Вечерами Наталья незаметно для всех исчезала с прииска. Она уходила в бор и собирала там чернику. Иной раз подолгу просиживала в колоннаде вековых сосен на моховом бугре. Как бы в полудреме пела она задушевную песню:
Эх, вы вздохи мои вздо-о-охи Тяжелые мои. Да-эх! Полетайте, мои вздо-о-хи, Куда я вас пошлю. Разыщите мне мило-ого, Которого люблю-у. Эх! Расскажите любезно-ому Какую я грусть терплю.Как-то раз Макар услышал натальину песню и пошел на голос, пробираясь среди смолистых кондовых сосен в глубь бора.
Вдруг пение смолкло. Наталья вскрикнула.
Макар прибавил ходу. Подойдя ближе, он услышал разговор и в изумлении остановился.
Наталья сидела на земле, а возле нее стоял работник Гурька — маленький, белобрысый, вихрастый парень, в желтой рубахе, опоясанный широким кожаным кушаком.
— Как я перепугалася, — говорила Наталья, — чорт тебя тут принес!
— Не съем я тебя, — ответил Гурька, щеголевато подбоченясь.
— Зачем пришел?
— Так, к тебе пришел!
Гурька сел рядом.
— Незачем ко мне, не звала тебя!
— А кого звала, кого ждешь?
— Никого не жду…
— То-то смотри, Наташка… Того…
— Чего?
— Макарку ждешь?.. Он на тебя больно шары-то пялит.
— А хоть бы его, тебе какое дело?..
— А рыло набью!
— Кому?.. Уж не Макару ли?..
— Тебе набью, а он ловко подвернется, так и и ему.
— Эх, милый, права не имеешь… Вольный я человек.
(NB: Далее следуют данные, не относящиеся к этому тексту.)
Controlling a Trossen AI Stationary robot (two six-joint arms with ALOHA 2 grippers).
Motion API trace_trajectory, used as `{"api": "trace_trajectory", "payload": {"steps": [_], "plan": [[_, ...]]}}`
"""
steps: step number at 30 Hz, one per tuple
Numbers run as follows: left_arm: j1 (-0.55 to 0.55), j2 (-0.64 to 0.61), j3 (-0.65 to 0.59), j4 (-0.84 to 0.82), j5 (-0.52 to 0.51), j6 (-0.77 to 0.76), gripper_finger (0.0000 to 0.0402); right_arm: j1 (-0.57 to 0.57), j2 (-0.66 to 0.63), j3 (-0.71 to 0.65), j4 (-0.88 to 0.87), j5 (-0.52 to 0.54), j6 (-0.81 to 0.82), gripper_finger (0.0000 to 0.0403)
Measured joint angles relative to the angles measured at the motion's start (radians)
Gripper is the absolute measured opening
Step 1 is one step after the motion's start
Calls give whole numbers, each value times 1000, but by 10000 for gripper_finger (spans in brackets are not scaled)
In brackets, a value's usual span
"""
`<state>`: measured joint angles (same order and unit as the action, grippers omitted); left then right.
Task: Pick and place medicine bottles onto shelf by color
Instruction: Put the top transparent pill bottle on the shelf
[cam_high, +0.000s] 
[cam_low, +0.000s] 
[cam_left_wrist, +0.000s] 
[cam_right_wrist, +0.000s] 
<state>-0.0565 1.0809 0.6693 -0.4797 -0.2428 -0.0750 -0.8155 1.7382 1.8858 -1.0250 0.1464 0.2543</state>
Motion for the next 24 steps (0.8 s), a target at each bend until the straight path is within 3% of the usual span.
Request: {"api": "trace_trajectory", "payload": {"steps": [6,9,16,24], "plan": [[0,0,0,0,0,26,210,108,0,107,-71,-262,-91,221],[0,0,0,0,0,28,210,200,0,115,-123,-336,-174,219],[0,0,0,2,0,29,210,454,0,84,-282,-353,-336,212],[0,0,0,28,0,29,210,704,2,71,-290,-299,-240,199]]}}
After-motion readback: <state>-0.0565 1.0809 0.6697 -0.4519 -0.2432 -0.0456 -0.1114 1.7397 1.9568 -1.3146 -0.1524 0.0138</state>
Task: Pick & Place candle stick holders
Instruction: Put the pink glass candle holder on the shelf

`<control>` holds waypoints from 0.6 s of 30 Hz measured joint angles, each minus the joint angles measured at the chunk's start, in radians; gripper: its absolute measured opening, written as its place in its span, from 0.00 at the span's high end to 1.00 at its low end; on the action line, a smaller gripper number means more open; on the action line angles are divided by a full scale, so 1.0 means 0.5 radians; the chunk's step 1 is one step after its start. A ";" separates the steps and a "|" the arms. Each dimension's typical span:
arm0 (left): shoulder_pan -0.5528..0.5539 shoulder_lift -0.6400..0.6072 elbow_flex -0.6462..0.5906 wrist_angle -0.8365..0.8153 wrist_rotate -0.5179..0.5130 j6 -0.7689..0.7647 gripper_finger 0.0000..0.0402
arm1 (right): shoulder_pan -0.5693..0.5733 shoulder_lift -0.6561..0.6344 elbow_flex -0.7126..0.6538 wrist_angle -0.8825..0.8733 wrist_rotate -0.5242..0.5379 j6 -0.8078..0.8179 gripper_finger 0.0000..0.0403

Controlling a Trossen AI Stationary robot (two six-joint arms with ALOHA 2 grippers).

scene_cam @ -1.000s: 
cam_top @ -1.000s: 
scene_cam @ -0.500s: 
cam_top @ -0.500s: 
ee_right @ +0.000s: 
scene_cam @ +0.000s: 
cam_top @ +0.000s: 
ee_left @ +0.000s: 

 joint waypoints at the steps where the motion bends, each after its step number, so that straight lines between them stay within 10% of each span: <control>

Только попробуй, тронь.
— И трону…
— Руки коротки… Эх ты, постылый! Много чести хочешь на себя взять, моим рылом распоряжаться.
— А вот и могу, забыла?
— Чего забыла?
— А обещала!..
— Слушай-ка, Гурьян, иди, откуда пришел… Не мешай мне…
— Уй-ты!
Наталья презрительно посмотрела на парня и встала. Гурька дернул ее за юбку, она упала. Барахтаясь, оба скрылись за моховым бугром.
— Только тронь… Только прикоснись… Не лезь, говорю!..
Макар в несколько прыжков очутился возле них. Гурька торопливо вскочил на ноги. Шапка его свалилась, а белые волосы были всклочены и торчали шпыном. Наталья бледная поднялась. Белесые глаза Гурьки злобно сузились.
— Тебе чего здесь надо, Макар Яковлевич? — желчно спросил он.
— Что надо, за тем и пришел!
— Дела тебе здесь нету… Пойдем, Наташа.
Гурька набекренил картуз на вихры, одернул желтую рубаху, собрал ее сзади под кушаком густыми складками. Кушак спустился почти на бедра; отчего ноги его, обутые в замазанные глиной сапоги, стали еще короче. Наталья отвернулась.
— Пойдем, говорят тебе!
— Не пойду…
— Не пойдешь?..
— Нет. Хозяин нашелся! Иди, откуда пришел! Сверкнув глазами, Гурька скрылся в лесу.
— Гнида! — тихо бросила ему вслед Наталья. — А ты зачем пришел?
Макар присел рядом с Натальей.
— Нехорошо как ты на меня смотришь!.. Бедко!.. Зачем, говорю, пришел?
— Ну, чего ты, Наташа?.. Услышал, поешь хорошо, и пошел.
Наталья сказала:
— Про себя я пела… Слушай-ка, Макар Яковлич, с чего ты за мной увязался? Богатый ты, а за рабочей девкой ухлёстываешь. Не найдется, что ли, тебе ровня, опричь меня?..
— А ежели ты мне глянешься?
— Ну, что же, ну и пусть, хотя бы и глянулась. Не пара я тебе.